DPD seeks to radically reimagine and reinvent the way in which we live in cities, an issue of fundamental significance across the world. Cities, as the cultural endeavour par excellence, are the stage upon which our collective future finds full expression as simultaneously the main site of contestation and opportunity to create an alternative and sustainable way of living. The creation and facilitation of a dense, efficient, affordable, vibrant, and collective urban environment is therefore of critical importance. DPD responds to this imperative as a typologically unique design that reconciles culture, technology, and the environment. It seeks to explicitly acknowledge and incorporate the socio-cultural and qualitative dimensions alongside the measurable and quantitative metrics in Sustainable Development and Green Building discourses.

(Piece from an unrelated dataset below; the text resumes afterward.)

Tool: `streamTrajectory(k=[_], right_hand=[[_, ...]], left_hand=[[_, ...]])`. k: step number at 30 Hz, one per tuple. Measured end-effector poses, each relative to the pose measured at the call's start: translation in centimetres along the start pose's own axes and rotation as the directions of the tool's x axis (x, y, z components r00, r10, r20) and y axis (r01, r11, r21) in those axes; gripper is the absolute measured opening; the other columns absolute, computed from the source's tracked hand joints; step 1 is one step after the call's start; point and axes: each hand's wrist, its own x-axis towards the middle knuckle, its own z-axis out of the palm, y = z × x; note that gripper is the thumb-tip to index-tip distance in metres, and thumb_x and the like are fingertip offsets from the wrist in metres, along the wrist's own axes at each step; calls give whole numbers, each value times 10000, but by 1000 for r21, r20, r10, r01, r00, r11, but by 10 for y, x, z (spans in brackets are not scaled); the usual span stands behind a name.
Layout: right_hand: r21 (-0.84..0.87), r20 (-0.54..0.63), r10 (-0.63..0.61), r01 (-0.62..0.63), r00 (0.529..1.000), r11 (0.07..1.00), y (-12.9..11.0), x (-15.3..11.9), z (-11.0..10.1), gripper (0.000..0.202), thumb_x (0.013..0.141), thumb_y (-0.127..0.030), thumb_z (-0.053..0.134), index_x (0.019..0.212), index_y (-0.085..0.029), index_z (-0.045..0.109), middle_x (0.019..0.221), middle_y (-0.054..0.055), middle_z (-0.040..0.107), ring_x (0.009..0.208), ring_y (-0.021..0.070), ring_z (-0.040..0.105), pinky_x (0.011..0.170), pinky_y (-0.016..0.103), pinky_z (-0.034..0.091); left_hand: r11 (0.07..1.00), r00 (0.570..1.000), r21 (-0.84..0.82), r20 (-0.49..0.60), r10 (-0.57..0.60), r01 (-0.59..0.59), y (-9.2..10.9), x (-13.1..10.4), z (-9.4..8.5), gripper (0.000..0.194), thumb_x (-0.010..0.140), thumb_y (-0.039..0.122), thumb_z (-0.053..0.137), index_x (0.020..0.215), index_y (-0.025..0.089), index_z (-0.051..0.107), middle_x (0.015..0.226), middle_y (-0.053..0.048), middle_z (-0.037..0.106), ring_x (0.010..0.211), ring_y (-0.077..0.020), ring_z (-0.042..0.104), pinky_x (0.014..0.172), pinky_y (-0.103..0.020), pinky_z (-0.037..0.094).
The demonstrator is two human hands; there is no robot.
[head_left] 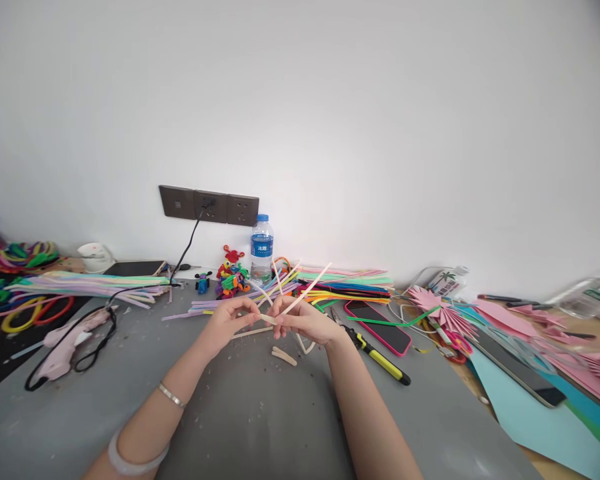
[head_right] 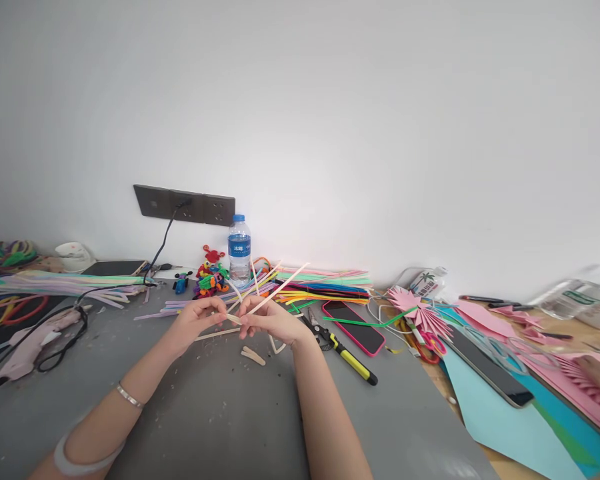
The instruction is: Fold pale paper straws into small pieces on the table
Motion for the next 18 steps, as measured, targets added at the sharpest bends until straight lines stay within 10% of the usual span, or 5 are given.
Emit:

The innovative flexibility and adaptability of DPD ensures the comfortable accommodation of various family configurations, incorporating outdoor space and ecological landscaping all within only twenty percent of the allotted site. If replicated, this model could easily accommodate thirty residents over the competition site. Within an urban context, this replication could occur over entire blocks, ensuring a high density while maintaining human scale without the setbacks and adjacent open space required of high-rise construction. This adjoining of independent residences in a dense urban situation creates the opportunity for social interaction and a more collective form of living. The central courtyards of each home are open on either side, allowing for shared space and connectivity between neighbours. The street entrances are also closely aligned and a shared backstreet enables sociability and chance encounter, fostering a more cohesive community of residents.
DPD is designed for a family living in the cold northern climate of Montreal. It has emerged through a marrying of the local Montreal row house typology and the traditional Siheyuan courtyard house common throughout much of China. These different influences have informed a narrow, compact and efficient home flexible in its inhabitation and adaptable to a variety of configurations relevant to a growing modern family.